Drilling Emblem mounting holes, how to start the drill in the exact spot?

jtfx6552

Member
Two issues I see, getting the pins from the emblem marked exactly on the panel, and getting the drill bit started on the marks without the drill walking at all?

Thoughts appreciated.
 
I tape off a wider and longer area with 2" masking tape where the emblem will go. I use a 3/4" piece of wood and get my through emblem holes in that first. Then I use a couple of short pieces of double sided on the bottom of the block of wood to stick it to the panel with the emblem in it how it need to look. Once I am happy with the look and final placement, I make a pencil outline of the block on the tape and match mark that placement with a "V" mark with the pencil to the tape and the block. Then I can re-register it. I remove the wood block and the short pieces of tape and use a full piece of it on the bottom of the wood block. The stuck back block with the holes in the block are then my drill bit guide holes.
 
D.A.T. has a good method for marking the location and holes. Many emblem have studs which are offset from one another so it makes marking the holes for drilling difficult. Using D.A.T.'s method would eliminate several possible mistakes.

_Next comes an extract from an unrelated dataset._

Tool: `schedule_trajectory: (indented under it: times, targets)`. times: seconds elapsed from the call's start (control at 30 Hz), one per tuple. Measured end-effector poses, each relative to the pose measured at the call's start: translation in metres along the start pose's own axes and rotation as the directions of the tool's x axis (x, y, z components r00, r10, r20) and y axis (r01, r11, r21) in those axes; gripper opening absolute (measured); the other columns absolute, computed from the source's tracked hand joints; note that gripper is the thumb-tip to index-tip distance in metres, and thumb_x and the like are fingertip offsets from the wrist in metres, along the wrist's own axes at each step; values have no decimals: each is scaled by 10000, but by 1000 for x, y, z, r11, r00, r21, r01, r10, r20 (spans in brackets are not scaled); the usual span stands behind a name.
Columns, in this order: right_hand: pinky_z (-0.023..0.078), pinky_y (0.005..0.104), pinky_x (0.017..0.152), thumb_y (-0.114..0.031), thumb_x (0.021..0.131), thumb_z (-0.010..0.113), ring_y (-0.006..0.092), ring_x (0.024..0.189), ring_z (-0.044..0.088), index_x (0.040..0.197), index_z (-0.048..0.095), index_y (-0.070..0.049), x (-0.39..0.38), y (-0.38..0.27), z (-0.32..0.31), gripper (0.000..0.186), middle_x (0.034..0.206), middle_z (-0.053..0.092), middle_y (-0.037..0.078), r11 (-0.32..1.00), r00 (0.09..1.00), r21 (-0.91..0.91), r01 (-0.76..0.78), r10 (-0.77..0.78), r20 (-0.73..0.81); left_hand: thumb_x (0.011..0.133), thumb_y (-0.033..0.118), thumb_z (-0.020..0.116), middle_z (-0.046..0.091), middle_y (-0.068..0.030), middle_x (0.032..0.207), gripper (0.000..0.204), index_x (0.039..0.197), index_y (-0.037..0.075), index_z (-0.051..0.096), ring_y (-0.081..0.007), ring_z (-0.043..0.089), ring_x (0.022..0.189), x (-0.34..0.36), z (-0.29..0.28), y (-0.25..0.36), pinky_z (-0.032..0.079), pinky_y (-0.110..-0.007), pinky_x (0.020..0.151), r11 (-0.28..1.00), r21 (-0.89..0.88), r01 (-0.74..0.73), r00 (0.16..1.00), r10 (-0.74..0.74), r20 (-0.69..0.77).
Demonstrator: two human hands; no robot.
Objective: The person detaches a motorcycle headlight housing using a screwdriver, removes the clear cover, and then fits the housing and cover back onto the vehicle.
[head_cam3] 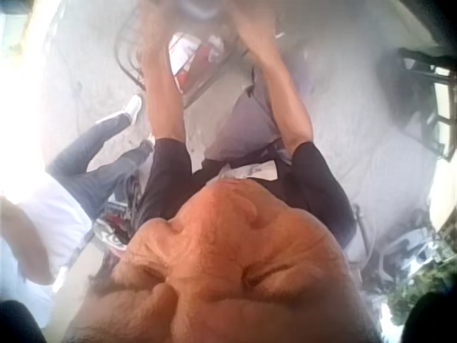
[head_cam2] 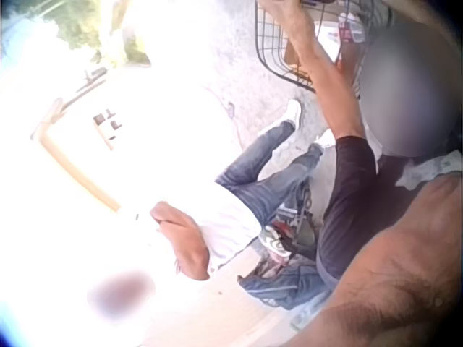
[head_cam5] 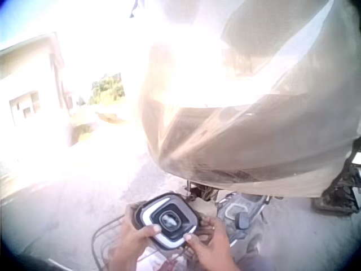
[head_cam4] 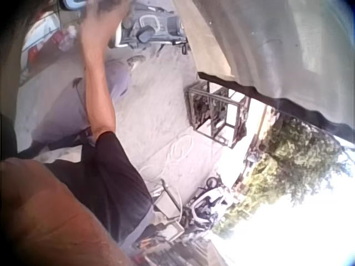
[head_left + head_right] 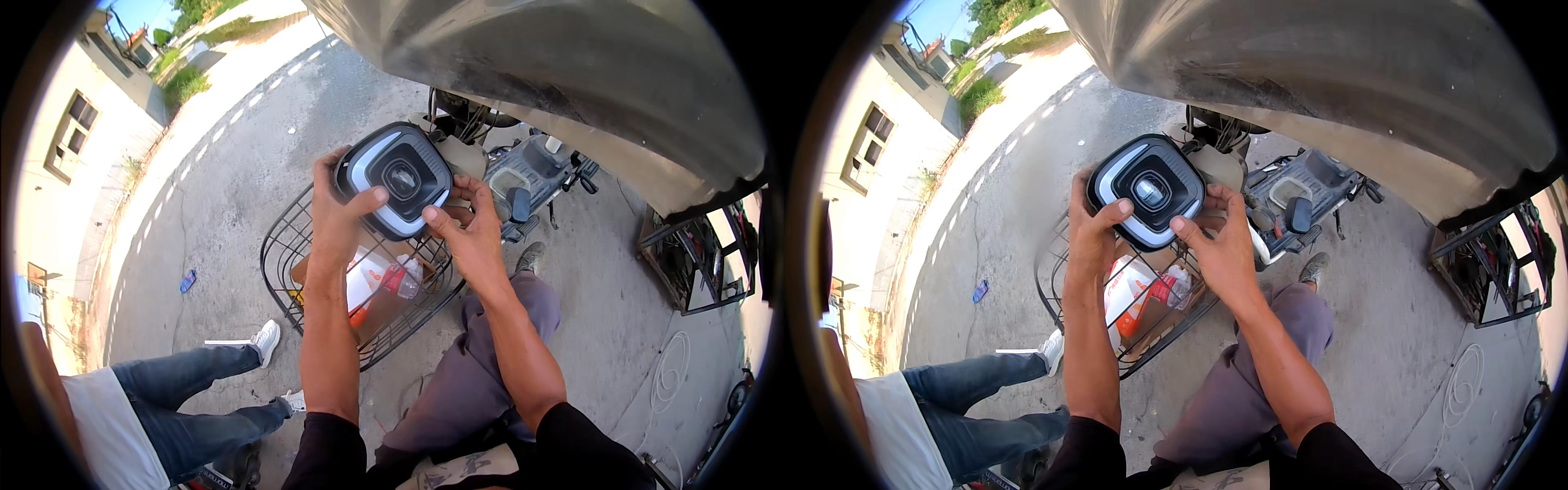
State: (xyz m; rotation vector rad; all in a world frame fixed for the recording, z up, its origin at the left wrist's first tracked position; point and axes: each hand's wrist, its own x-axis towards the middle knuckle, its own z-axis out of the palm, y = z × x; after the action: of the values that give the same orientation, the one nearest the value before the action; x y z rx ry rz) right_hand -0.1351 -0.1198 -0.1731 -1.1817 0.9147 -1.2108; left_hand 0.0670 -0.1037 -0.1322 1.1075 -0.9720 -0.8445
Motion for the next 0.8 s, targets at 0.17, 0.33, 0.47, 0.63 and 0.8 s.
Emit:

The link I provided the OP has a center punch that is made with a high and low tension adjustment. This is very useful especially when center punching a panel on a vehicle. To much tension could cause panel damage ( dent ) that spreads past the emblem drilled hole ( holes ).
To help eliminate possible damage to the panel center punching, I would support the panel from behind to minimize panel movement. If the panel can't be accessed from the rear, I would use a magnet with a heavy pull, or a glass suction cup on the front to the panel so I could ( pull / hold ) the panel from movement during center punching. I would start off using the low tension adjustment on the center punch. I would also center punch "thru" a piece of masking tape. It will help reduce spider cracks in the paint when center punching.

Once the metal has an acceptable divot from the center punch he can move on to drilling the hole. As already stated, it would be best to use a small bit first and work your way up to the hole size desired. Remember to hold the panel firmly either from the back side or the front when drilling. There is the possibility of damaging the panel if it's not supported when drilling. It would be best to use brand new drill bits. New bits will require less force when drilling.

Laying out, marking, drilling and mounting an emblem is relatively easy if a few precautions are observed. For future reference, it's always best to pre-drill any holes before paint. Paint fractures are a real thing when having to drill thru a painted surface.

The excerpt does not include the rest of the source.